Not going to prejudge this one, but if they are harbor freight machines then don't even bother. Also how long have you been welding. I also went to youtube and searched home made atv plow. All I can say is wow. Some of these vids should be taken off of youtube, especially the one where someone is "mig welding" without any helmet.


----------



## Dogplow Dodge (Jan 23, 2012)

1olddogtwo;2071391 said:


> Sure, blame the machine.....lol


I used to blame the machines I had...

Then I was taught by an expert that it wasn't the machines, but the idiot who was using them that was the real issue.


----------



## jasburrito (Jul 9, 2014)

Hey stop ragging on HF stuff. Lol. I made these great welds with the on sale 89 dollar welder. Seems to work pretty good. I never welded before buying . I learned from picks on birds threads. I had to cut my tabs off and move to other side. Plow site rules. Cheers.


----------



## dieselss (Jan 3, 2008)

Your proud of those welds?


----------



## TJS (Oct 22, 2003)

jasburrito;2071759 said:


> I never welded before buying . I learned from picks on birds threads.


There was no learning in those threads.


----------



## BUFF (Dec 24, 2009)

TJS;2071768 said:


> There was no learning in those threads.


Sure there was...... What not to do.


----------



## TJS (Oct 22, 2003)

BUFF;2071771 said:


> Sure there was...... What not to do.


I stand corrected. There was no constructive positive learning in those posts.


----------



## Randall Ave (Oct 29, 2014)

If I typed out my real thoughts, I would be getten a Nasty gram from MJD!


----------



## dieselss (Jan 3, 2008)

Type away....it's lunch time, he's napping.


----------



## Mike_PS (Feb 28, 2005)

dieselss;2071836 said:


> Type away....it's lunch time, he's napping.


I nap way after lunch 

and no need to keep discussing bird, thanks Thumbs Up


----------



## sublime68charge (Dec 28, 2007)

Wow, Iplowsno,

your thread makes it big time now!

having a Mod show up and post.

thing's must be slow around these parts!

enjoy your Nap MJD and thanks for all the work you due to keep this site up and running smooth!

it has been a great help to me and many other's over the years!!!


----------



## IPLOWSNO (Oct 11, 2008)

Yup harbor freight crap,, the dude that had it for a month really screwed me and I was making do with what I could get!!

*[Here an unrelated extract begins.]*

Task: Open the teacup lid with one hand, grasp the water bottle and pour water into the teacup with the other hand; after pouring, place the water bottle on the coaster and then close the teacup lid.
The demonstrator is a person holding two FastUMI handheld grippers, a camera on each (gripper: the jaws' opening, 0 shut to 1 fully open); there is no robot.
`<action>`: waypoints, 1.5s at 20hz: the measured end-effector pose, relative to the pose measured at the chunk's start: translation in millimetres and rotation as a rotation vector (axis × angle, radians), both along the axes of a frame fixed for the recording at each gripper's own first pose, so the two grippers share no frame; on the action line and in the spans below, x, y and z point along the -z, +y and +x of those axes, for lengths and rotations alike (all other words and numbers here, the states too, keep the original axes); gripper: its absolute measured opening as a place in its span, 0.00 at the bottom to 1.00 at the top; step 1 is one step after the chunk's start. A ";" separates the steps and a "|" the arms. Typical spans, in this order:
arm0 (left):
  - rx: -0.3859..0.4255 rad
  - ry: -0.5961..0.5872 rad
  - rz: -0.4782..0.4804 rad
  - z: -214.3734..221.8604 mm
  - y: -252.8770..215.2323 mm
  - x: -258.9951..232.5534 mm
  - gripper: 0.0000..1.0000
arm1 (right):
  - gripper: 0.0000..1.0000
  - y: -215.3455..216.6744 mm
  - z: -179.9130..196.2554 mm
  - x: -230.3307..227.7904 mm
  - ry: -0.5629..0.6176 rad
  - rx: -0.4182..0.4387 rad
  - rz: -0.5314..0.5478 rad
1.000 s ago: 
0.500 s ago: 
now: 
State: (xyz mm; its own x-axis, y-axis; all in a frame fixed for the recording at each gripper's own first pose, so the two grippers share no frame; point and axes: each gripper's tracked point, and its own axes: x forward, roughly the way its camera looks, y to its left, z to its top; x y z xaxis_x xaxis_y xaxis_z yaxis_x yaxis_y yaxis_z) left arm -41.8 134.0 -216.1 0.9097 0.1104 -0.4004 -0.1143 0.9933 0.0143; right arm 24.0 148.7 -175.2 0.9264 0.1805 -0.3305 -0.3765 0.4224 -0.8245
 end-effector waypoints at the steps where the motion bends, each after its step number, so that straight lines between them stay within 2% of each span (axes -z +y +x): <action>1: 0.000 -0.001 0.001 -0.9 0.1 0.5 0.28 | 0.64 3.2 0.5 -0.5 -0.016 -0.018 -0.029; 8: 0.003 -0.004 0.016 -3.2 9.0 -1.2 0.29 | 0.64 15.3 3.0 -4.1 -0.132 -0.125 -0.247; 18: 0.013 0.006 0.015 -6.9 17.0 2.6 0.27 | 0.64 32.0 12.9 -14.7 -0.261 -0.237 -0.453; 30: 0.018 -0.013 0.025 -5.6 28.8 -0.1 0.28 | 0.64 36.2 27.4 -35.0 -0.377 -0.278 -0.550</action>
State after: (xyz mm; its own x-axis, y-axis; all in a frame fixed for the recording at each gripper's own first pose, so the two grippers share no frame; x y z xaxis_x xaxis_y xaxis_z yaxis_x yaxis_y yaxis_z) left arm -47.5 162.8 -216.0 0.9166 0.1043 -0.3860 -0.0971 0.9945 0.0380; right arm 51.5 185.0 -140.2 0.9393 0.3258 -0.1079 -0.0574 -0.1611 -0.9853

I was planning on someone finish welding it from the start but as I was tacking it together, I thought maybe she would be enough, some tacked parts really needed to be busted apart, then some parts I thought were bullet proof fell apart with no help!

So today I got the mold board bent up and called a couple guys to weld it, 150 to 175 were their prices!

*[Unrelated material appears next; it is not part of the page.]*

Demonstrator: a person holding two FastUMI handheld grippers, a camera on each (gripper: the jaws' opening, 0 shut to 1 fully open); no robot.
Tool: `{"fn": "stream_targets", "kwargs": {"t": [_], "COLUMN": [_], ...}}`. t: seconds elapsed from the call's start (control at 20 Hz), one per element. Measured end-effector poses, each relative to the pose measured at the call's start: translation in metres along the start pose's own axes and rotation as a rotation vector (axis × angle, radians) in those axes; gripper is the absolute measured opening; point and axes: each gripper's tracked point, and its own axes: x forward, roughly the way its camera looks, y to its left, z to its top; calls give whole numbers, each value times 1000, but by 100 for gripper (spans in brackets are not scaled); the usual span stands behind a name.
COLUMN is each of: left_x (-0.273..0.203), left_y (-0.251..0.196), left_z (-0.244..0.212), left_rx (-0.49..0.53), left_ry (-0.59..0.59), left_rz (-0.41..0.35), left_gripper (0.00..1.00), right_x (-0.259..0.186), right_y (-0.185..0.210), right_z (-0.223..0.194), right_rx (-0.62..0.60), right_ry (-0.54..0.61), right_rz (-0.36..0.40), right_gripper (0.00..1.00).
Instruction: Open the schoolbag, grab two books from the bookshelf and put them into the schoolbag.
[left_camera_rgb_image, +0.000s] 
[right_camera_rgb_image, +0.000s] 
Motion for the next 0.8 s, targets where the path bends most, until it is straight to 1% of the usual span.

I ended up stopping at a buddies and he's gonna help me Saturday 
I originally had it at 6' wide but to get it in the shop easier I cut it down to 5' wide.
So Saturday afternoon I'll make a video you guys can make fun of


----------



## indplstim (Dec 4, 2008)

IPLOWSNO;2071910 said:


> So Saturday afternoon I'll make a video you guys can make fun of


 That's the spirit!


----------



## IPLOWSNO (Oct 11, 2008)

It's getting ready for paint but I woke up at 2 am with welder burn ,,

Can't work with anyone else welding because you never know when they will arc and your not ready!!

He only got me twice once with my helmet down but my face was turned away, came thru the side of the helmet, then as I was holding a piece I'm just lowering my helmet and blam got me again!

I tried drilling 2 friggen 1/2" holes and killed a brand new bit, then after waking up blind I said screw that plow!!

Maybe tomorrow will be a better day, but I should take a rip on my bike seeing it's 60ish out lol

Next week chance of snow


----------



## dieselss (Jan 3, 2008)

All this talk and no pictures.....


----------



## 1olddogtwo (Aug 6, 2007)

He's got.....welder burn, he can't take pics


----------



## SnoFarmer (Oct 15, 2004)

1olddogtwo;2073553 said:


> He's got.....welder burn, he can't take pics


Woke up "blind" but hes still going for a ride on the bike.:laughing::laughing::laughing:


----------



## Randall Ave (Oct 29, 2014)

SnoFarmer;2073663 said:


> Woke up "blind" but hes still going for a ride on the bike.:laughing::laughing::laughing:


I was thinking that, I'm also kinda thinking this here is a bunch a hooey.


----------



## dieselss (Jan 3, 2008)

Malarkey, poppycock even. 
It'll turn into a........It's gunna snow tomr and I need help welding this thing.


----------



## 1olddogtwo (Aug 6, 2007)

I now understand while they have Braille on the ATM machines in the drive thru banks.


----------



## johnnywaz (Oct 16, 2015)

1olddogtwo;2073685 said:


> I now understand while they have Braille on the ATM machines in the drive thru banks.


Hahahaha prsport


----------



## IPLOWSNO (Oct 11, 2008)

Lol I was talking about riding my bike on Monday !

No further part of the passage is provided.